- WHAT YOU ARE ASKED TO DO
Find the word "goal" in the material below and gather every line that contains it.
•••
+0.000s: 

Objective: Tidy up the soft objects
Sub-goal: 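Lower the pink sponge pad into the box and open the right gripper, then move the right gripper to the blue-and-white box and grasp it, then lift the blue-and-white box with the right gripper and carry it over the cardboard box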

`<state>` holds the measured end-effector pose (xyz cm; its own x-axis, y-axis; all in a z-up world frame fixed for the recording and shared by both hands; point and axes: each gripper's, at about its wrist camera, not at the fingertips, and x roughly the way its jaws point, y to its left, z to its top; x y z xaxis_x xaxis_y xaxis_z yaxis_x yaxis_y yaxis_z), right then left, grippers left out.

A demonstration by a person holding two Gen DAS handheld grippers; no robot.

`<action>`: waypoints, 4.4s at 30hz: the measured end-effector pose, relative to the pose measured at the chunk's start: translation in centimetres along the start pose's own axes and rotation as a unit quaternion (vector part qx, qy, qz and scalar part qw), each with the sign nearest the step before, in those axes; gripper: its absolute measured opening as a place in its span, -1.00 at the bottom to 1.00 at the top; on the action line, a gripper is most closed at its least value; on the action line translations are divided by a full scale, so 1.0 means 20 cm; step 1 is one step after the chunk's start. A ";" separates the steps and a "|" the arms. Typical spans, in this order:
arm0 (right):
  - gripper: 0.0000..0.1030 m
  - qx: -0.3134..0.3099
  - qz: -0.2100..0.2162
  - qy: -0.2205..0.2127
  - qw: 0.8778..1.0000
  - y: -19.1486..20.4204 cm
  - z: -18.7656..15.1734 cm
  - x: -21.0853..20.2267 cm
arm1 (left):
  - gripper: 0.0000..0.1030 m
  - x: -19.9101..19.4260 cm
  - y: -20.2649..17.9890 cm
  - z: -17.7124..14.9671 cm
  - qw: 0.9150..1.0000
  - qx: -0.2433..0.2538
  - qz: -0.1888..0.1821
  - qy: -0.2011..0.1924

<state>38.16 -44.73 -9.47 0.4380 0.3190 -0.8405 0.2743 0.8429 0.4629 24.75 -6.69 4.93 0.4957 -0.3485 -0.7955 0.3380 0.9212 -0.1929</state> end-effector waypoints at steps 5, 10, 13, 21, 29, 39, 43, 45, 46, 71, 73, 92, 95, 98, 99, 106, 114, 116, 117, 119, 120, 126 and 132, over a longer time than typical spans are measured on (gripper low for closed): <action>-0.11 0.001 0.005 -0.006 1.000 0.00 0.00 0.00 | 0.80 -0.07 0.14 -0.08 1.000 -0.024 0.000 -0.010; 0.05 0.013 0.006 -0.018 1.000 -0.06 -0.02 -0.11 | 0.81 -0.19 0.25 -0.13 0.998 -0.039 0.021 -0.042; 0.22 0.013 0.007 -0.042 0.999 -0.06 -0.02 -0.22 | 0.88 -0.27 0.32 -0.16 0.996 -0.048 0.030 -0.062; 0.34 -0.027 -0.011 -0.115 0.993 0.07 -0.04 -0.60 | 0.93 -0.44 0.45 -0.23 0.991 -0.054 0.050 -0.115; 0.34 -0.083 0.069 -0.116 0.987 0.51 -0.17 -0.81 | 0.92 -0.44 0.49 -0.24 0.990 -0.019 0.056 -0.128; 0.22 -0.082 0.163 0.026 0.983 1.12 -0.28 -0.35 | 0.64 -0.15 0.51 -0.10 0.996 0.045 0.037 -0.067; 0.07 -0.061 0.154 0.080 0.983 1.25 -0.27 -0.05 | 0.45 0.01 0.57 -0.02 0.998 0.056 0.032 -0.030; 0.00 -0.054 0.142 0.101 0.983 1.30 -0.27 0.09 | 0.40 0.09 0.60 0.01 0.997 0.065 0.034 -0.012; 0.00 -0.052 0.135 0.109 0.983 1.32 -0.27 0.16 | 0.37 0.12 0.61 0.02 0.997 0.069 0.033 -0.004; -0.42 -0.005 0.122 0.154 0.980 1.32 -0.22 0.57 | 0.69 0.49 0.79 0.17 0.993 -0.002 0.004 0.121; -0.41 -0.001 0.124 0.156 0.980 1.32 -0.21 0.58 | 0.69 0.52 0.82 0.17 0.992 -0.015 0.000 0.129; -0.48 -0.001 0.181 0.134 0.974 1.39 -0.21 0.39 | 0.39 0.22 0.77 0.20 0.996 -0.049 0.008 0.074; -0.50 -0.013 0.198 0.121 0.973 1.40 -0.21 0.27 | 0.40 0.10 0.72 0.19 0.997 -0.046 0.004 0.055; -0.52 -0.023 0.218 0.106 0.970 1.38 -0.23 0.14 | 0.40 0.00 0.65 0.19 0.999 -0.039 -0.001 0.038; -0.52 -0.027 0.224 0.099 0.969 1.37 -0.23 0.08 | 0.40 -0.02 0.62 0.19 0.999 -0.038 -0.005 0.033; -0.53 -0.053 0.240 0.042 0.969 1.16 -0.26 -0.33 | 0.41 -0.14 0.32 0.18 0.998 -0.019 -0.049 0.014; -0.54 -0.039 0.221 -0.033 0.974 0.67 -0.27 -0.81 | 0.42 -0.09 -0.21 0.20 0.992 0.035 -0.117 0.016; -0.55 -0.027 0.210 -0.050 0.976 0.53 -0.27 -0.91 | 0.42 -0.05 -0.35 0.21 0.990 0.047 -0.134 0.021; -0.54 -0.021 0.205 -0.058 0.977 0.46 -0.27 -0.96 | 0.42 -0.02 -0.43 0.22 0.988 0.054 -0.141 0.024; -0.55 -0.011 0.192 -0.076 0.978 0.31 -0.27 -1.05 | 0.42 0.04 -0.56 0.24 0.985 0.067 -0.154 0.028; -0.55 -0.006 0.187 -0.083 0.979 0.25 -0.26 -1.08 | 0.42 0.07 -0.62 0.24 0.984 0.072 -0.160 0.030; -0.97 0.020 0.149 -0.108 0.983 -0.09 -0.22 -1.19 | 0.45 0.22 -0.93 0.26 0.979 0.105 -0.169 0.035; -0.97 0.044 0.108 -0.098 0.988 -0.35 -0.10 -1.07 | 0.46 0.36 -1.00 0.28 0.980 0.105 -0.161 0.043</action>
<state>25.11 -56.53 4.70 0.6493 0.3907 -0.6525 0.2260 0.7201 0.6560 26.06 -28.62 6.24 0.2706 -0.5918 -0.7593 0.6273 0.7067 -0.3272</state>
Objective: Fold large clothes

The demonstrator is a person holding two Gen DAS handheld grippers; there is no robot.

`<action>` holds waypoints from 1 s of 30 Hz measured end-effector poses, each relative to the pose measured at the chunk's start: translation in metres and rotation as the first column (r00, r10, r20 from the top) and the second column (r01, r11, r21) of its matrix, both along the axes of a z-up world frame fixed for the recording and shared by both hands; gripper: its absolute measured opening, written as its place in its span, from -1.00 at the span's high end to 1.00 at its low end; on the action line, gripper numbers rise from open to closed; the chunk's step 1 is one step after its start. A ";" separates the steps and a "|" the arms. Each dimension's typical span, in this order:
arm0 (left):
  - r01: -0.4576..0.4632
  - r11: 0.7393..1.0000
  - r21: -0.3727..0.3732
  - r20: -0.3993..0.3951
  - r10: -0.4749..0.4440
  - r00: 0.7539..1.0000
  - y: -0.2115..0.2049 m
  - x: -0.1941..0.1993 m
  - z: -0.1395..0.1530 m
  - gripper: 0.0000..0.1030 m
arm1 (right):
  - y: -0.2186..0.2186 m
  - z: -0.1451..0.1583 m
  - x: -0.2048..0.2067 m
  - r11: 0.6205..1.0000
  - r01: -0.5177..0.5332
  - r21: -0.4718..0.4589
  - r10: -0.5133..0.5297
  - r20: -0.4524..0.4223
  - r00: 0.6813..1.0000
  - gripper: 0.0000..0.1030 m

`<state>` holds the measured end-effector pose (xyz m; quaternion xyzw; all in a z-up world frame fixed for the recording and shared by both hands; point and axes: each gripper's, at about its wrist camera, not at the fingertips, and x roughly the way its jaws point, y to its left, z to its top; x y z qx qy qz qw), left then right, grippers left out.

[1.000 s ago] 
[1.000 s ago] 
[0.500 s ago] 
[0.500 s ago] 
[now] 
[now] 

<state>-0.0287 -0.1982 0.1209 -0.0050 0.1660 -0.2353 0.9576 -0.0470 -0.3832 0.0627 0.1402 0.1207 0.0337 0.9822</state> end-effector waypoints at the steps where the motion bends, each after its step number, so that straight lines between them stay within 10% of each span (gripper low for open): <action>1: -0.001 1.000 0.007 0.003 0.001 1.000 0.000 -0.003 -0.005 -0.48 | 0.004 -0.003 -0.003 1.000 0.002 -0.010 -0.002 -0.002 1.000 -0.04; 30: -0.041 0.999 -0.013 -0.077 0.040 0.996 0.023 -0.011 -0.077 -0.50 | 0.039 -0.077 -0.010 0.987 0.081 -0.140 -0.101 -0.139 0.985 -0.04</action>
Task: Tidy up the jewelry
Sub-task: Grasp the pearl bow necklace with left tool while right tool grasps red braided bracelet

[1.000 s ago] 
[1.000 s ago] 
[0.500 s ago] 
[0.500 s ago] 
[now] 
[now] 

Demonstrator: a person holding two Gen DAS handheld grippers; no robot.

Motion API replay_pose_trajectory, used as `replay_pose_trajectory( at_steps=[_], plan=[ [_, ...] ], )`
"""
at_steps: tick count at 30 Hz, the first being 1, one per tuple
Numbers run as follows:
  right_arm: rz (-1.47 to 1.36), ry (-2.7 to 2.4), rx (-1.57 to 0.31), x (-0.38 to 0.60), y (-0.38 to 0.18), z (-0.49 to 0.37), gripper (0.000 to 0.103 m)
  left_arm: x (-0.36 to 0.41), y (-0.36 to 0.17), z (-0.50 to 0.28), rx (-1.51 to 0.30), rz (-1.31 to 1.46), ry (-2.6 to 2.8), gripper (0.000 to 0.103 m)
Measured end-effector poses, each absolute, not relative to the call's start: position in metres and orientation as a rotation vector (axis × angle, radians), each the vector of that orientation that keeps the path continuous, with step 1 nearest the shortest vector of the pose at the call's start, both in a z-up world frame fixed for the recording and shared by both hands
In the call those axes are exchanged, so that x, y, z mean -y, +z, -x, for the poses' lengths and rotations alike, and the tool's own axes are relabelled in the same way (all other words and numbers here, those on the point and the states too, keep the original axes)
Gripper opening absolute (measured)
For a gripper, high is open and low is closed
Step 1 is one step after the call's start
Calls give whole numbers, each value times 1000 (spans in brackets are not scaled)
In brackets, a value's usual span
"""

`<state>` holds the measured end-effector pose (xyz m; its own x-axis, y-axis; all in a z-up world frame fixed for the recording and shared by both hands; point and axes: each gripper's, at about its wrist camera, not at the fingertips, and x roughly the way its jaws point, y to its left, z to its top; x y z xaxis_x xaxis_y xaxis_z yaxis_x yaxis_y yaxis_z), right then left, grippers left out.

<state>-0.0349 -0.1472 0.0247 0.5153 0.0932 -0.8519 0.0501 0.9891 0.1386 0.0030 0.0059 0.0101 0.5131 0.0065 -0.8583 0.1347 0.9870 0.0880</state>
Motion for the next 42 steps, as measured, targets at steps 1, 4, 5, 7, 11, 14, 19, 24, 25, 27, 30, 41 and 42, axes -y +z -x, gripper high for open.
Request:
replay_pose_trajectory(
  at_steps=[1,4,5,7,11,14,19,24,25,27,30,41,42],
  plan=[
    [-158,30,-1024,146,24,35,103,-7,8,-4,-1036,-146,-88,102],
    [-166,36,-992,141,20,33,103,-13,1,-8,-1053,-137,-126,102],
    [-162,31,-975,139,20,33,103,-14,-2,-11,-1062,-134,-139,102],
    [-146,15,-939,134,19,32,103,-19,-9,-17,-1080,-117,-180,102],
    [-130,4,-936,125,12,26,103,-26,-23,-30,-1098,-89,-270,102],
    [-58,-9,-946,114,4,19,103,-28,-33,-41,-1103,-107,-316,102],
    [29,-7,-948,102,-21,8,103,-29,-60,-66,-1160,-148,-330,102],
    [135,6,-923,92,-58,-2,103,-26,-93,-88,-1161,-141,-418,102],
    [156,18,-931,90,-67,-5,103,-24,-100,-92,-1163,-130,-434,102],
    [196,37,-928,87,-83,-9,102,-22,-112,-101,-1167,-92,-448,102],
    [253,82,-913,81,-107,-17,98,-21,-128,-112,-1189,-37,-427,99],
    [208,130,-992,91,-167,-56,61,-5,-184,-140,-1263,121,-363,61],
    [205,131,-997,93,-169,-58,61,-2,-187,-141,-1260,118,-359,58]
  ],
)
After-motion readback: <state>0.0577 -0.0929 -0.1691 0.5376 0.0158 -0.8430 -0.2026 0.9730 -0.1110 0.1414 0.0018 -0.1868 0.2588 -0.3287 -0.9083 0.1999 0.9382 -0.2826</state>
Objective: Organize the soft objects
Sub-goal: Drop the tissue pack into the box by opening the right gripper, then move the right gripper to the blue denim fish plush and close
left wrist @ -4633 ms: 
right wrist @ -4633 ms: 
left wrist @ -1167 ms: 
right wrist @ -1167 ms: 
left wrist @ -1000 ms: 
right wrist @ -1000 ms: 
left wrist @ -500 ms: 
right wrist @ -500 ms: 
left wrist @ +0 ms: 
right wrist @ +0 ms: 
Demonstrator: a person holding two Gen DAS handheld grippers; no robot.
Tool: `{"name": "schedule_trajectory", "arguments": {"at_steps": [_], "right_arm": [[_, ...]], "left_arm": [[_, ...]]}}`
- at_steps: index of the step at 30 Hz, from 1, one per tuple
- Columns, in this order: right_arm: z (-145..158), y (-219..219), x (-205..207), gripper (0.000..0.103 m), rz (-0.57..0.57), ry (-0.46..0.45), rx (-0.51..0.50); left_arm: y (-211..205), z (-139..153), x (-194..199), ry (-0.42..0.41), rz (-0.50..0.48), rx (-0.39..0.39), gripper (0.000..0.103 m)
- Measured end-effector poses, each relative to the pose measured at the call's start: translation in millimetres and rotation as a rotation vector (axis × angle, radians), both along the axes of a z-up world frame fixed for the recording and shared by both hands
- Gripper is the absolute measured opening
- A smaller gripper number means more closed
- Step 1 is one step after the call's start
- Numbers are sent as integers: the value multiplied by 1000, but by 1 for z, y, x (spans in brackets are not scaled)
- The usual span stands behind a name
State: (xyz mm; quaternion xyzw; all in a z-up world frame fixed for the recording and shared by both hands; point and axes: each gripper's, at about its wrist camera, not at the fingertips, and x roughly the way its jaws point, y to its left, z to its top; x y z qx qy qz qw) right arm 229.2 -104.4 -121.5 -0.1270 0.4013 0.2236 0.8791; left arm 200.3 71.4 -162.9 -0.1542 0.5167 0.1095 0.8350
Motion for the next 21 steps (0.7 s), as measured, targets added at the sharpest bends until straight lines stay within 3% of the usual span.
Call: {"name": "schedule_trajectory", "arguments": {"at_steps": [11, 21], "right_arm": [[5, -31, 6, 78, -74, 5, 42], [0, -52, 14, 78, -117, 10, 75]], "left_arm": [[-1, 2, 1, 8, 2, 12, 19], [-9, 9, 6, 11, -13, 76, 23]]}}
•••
- WRITTEN ANSWER
Sub-goal: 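Lower the pink sponge pad into the box and open the right gripper, then move the right gripper to the blue-and-white box and grasp it, then lift the blue-and-white box with the right gripper and carry it over the cardboard box
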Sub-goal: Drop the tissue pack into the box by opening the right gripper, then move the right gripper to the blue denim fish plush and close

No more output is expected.